All I got at the end of the day was a workshopped email from Denton, asking me to stay on and help him unfuck the very thing he’d colluded with the partners to fuck up.
No one told me the vote was actually happening, by the way. It just … happened, while I was on a plane to California. No one in editorial was informed that Nick had reached what he now calls the point of last resort; no one had explained what other resorts had been tried and had failed in the less than 24 hours between publication and takedown. The final count was 4-2 (with Heather’s nay joining mine, despite initial reports otherwise), and the message was immediately broadcast to the company and to its readers that the responsibility Nick had vested in the executive editor is in fact meaningless, that true power over editorial resides in the whims of the four cringing members of the managing partnership’s Fear and Money Caucus.
Will they ever explain themselves to you? I don’t know. This is from the partnership’s text message thread on Sunday [all is sic]:
Gorenstein: Im getting emails from Keenan at gawker re post vote
Gorenstein: In not dealing with her
Me: Yeah, God forbid you explain yourself
Gorenstein: I’m 1 of 5
Nick Denton: We will all need to be at the office tomorrow morning to talk with Edit. I propose a meeting before at 9am among the Managing Partners. And you can all expect to be asked why you voted as you did at the all-hands.
Gorenstein (still replying to me): Don’t give me that bullshit
Me: I won’t be attending
Me: I would encourage you to meet with all of edit, but knowing you people I doubt you will
Nick Denton: I encourage everybody to do so, also.
Me: So that’s what it sounds like when Nick has my back.
Me: By the way, Andrew, Keenan is a male. You all should get to know the writers you just sold out.
Me: They may not be around for long.
Then Nick accused me of being “self-indulgent” for making it “all about the writers being sold out” and for not being sufficiently attuned to the damage the brand would suffer.
But of course it is all about you, the writers. The impulse that led to Thursday’s story is the impulse upon which Nick himself built Gawker’s brand, the impulse against which Gorenstein sells his ads. The undoing of it began the moment Nick himself put the once inviolable sanctity of Gawker Media’s editorial to a vote
One of the least rewarding parts of this job has been subjecting Max Read to a series of meetings that resulted in the creation of the company’s “brand book,” articulating for advertisers what it is that makes Gawker matter. As it happens, initial copy for the brand book—which you can read here (or here)—was approved on Thursday just hours before Gawker’s Condé Nast post went up.

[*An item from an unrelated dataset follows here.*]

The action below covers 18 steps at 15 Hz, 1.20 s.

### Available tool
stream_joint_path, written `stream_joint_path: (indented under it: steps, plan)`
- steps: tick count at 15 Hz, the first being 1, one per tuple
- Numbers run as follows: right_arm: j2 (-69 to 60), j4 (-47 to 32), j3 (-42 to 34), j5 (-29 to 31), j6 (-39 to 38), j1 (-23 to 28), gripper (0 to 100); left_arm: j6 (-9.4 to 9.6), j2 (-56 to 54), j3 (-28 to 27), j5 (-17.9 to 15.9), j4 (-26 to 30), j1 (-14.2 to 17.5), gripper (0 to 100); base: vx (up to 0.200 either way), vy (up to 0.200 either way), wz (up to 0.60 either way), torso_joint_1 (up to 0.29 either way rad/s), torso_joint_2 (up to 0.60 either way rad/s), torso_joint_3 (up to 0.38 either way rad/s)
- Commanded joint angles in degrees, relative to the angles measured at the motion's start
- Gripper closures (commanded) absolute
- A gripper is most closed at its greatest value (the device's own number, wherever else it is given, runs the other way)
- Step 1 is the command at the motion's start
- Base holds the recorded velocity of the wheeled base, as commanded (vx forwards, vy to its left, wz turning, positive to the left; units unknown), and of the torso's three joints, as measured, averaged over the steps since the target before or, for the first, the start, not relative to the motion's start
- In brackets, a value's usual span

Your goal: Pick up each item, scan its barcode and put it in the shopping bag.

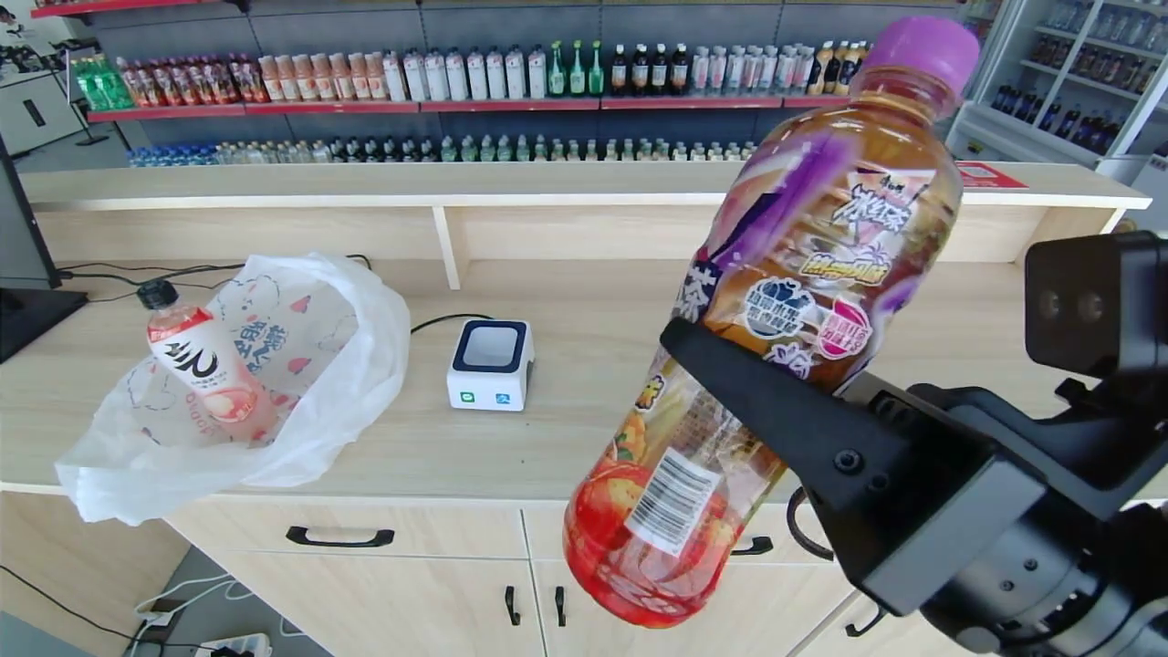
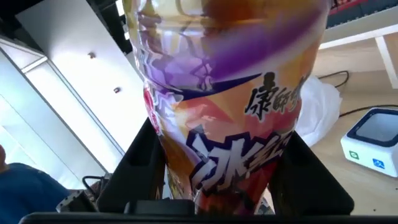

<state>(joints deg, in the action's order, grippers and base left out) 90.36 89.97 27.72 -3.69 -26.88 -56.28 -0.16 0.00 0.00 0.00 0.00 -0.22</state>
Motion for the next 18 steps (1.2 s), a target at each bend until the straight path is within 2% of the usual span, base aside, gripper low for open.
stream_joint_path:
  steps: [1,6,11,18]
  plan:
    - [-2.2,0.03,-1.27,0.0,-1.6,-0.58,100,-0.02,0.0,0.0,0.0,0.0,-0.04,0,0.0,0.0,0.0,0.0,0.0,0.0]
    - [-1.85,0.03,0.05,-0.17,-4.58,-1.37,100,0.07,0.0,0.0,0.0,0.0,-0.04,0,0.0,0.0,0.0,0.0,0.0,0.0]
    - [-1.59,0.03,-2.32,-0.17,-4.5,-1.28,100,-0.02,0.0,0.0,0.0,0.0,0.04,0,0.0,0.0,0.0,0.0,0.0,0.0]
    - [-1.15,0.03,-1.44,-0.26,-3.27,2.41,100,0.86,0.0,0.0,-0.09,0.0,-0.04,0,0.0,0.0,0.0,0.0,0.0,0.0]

The brand book was a preposterous exercise. The essence of Gawker has always been what happens when we get out of those meetings and go back to writing and editing the stories you do that no one else can do. You writers are this company. You are funny. You are smart. You are vital. You are honest and righteous and pissed-off and stupid, so galactically stupid, and you commit hilarious blunders and you perform great, honking prodigies of journalism that make me proud to have sat in a room with you. Often you do all these things in the same day. You are this company. Nick forgot that, and I hope he one day remembers it. You are, you will always be, the best argument for a company that no longer deserves you.
I love you all.
—Tommy
It goes to show that no matter how much of a liberal beacon that a company makes itself, liberal readers will turn on them at the drop of a hat if they go against their extremely politically correct narrative. No word as to whether any advertiser have returned, but one thing is clear: the free market has spoken.